El acné científicamente es considerado como una enfermedad del conjunto pilosebáseo, el cual incluye el folículo del pelo y la glándula sebácea, que afecta a mucha gente, especialmente a los adolescentes, quienes pueden padecer algunos efectos psicológicos por el deterioro de su aspecto estético.

Estudios científicos demuestran que el acné se clasifica en: acné vulgaris o común, infantil, ocupacional, escoriado, acné inducido por fármacos, cosméticos y pomadas; además de síndromes androgénicos asociados con el acné.

Los adolescentes son el grupo poblacional que más padece de acné a nivel mundial, por los cambios hormonales que normalmente se presentan en esta etapa de la vida.

La aparición de cualquiera de los tipos de acné en el rostro hace que los jóvenes con esta enfermedad se afecten emocionalmente, ya que lo consideran como un elemento que daña no solo su apariencia física, sino su nivel de higiene.

La aparición de espinillas puede presentarse en la zona del rostro, el pecho, la espalda o los brazos. Y en el caso de las jóvenes adolescentes preocupadas por la belleza y la estética, la presencia del acné en estas zonas puede resultar un problema.

La mayoría de los padres llevan a sus hijos adolescentes con acné acuden a la consulta dermatológica, si les es posible, en cuyo caso en médico especialista deberá indicar al paciente el tratamiento correspondiente para ayudarlos a mejorar las condiciones de la piel afectada por el acné.

Existen varios mecanismos que desencadenan el acné, tales como la seborrea, que ocasiona un aumento del nivel de secreción de sebo y estimula la aparición de esta enfermedad dermatológica. Igualmente el acné se puede originar, a partir de efectos hormonales, como los andrógenos masculinos y los estrógenos femeninos. El acné también puede aparecer como resultado de la keratinización del folículo piloso, la colonización bacteriana o inflamaciones locales.

Reducir del tiempo de duración del acné evita cicatrices y daños psicológicos

Los tratamientos médicos idóneos para sanar acné tienen como finalidad reducir su tiempo de duración en las áreas afectadas, ya que muchas veces pueden quedar cicatrices que seguirán dañando la piel como huellas indelebles de esta enfermedad dermatológica.

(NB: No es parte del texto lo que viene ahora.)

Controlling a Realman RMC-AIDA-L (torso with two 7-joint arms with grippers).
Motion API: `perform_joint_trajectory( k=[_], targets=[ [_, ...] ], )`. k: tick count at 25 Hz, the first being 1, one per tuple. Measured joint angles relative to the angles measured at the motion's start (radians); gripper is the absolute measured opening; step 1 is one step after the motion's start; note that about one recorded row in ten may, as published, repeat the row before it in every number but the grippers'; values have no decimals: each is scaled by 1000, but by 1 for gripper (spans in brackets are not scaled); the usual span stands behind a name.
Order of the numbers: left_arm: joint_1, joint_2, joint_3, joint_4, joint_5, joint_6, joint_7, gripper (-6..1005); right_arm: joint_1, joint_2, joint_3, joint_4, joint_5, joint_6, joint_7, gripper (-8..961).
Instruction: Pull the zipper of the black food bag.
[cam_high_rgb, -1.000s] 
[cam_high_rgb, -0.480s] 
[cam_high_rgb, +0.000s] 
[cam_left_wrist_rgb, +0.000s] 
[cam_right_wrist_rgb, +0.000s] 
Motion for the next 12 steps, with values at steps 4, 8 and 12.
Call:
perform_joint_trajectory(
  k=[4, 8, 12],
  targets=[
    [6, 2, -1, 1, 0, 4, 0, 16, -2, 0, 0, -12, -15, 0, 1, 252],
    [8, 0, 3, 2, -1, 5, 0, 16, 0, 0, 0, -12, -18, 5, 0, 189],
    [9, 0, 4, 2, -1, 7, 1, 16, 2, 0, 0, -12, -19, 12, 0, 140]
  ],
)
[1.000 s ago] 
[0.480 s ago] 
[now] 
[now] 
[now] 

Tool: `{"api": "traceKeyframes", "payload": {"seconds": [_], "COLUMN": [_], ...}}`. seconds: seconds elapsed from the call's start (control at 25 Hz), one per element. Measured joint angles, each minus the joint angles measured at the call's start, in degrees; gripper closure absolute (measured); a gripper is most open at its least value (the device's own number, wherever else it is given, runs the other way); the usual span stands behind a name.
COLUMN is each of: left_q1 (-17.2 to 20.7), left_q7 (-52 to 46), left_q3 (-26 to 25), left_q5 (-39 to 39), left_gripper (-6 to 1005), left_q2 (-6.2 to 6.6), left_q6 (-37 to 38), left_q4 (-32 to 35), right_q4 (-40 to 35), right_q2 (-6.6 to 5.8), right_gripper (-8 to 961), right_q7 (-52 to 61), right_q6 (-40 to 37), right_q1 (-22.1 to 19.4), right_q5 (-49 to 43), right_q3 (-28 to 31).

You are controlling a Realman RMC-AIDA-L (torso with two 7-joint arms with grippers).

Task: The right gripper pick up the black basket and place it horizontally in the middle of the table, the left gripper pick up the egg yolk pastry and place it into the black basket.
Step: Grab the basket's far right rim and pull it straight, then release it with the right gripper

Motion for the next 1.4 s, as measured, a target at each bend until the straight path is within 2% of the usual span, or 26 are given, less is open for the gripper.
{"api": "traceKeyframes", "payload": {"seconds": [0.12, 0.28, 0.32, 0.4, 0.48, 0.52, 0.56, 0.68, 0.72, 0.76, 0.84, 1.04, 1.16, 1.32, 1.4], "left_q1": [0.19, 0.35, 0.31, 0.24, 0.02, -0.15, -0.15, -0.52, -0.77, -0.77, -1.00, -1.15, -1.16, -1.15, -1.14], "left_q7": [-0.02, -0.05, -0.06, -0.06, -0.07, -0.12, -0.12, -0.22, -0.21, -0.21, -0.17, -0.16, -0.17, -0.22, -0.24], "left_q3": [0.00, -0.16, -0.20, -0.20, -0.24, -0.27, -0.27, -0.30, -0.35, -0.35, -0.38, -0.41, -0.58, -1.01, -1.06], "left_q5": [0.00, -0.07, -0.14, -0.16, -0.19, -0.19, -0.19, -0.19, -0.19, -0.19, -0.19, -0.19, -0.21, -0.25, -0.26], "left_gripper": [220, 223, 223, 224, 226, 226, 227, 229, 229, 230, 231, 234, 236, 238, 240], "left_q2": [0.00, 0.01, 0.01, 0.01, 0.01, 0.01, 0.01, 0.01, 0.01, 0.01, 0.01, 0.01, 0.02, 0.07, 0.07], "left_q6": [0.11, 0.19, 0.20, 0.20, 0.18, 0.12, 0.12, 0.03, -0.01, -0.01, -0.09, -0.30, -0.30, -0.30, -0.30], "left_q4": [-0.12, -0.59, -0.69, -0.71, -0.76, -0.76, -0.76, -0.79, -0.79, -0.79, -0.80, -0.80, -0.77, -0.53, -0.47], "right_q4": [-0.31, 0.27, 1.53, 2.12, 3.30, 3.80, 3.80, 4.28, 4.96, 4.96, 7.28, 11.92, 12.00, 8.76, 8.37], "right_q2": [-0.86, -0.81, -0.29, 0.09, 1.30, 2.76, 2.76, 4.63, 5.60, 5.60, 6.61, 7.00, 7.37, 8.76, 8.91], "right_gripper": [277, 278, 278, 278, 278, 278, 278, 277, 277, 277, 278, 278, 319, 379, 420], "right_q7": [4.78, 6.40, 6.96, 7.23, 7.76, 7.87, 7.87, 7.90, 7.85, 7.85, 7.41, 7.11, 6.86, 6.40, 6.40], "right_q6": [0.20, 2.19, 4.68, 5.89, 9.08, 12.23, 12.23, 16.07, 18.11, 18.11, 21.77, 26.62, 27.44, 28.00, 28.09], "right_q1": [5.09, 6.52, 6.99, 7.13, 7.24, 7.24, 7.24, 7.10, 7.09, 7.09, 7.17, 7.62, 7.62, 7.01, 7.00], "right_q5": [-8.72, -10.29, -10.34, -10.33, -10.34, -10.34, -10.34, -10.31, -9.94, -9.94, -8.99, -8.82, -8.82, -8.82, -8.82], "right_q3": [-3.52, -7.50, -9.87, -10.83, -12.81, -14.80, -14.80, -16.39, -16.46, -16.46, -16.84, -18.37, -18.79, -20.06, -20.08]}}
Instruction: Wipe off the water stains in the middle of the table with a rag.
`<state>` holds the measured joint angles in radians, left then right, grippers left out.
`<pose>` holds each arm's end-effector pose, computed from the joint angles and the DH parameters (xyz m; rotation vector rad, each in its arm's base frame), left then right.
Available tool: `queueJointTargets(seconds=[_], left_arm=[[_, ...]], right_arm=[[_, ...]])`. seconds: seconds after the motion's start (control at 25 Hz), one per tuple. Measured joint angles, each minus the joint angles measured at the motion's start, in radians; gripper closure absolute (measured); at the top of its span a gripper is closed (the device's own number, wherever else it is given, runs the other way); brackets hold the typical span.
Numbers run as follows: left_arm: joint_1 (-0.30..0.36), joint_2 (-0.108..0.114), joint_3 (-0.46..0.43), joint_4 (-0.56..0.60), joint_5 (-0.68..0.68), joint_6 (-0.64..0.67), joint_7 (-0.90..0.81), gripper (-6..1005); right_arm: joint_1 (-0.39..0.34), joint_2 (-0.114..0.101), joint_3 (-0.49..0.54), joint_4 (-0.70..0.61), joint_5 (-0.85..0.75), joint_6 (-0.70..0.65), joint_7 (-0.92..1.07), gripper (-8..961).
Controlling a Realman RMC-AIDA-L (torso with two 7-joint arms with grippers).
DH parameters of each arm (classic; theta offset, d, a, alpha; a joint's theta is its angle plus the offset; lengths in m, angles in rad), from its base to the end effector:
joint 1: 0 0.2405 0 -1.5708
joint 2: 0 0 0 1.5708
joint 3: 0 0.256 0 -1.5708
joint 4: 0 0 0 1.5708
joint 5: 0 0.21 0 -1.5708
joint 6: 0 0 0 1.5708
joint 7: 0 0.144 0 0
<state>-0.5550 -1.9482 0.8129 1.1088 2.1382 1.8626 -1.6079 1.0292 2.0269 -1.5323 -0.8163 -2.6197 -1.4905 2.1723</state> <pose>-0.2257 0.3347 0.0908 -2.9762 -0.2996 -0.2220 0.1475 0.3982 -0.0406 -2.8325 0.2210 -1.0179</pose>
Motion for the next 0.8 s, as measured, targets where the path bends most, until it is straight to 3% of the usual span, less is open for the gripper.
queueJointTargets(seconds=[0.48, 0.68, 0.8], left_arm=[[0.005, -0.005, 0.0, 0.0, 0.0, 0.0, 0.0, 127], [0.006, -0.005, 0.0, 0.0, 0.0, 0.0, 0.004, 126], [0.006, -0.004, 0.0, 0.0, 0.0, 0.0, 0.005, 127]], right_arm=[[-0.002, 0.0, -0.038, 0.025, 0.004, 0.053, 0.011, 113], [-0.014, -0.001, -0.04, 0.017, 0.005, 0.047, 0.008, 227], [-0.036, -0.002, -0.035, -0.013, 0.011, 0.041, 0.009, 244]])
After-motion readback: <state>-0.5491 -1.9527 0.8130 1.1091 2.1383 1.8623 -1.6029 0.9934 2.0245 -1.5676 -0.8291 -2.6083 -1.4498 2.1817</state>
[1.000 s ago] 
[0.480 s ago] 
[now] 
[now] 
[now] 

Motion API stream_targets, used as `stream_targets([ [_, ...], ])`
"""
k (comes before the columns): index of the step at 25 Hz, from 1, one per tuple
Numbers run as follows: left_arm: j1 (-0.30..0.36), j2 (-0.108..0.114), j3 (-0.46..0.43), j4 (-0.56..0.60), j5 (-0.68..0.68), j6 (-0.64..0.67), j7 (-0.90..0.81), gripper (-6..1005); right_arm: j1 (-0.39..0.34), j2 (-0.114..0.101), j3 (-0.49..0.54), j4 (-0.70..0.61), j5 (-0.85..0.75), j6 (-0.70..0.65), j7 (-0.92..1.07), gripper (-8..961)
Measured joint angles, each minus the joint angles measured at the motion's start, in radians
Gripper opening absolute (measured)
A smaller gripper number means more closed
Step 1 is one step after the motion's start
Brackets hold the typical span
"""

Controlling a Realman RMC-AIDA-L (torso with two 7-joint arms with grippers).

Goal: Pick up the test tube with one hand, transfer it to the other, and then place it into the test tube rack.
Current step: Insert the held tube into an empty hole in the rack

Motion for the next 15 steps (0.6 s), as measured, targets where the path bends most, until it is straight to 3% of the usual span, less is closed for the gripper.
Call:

Los dermatólogos recetan a sus pacientes tratamientos médicos que limiten el tiempo de duración del acné en la piel, precisamente para prevenir estas cicatrices y, a su vez, disminuir el “impacto psicológico” que ocasiona esta enfermedad.

La adolescencia es la etapa de la vida más vulnerable ante el acné

Científicamente se ha comprobado que el acné puede afectar a más del 50% de los pacientes que son adolescentes. Igualmente, se ha comprobado que todas las personas que se encuentran enfermas de acné deben recibir terapias tópicas. El objetivo es ayudarlos a superar - de la mejor manera posible - esta enfermedad, que muchas veces es inevitable y puede afectar durante años la juventud de muchas personas en todo el mundo.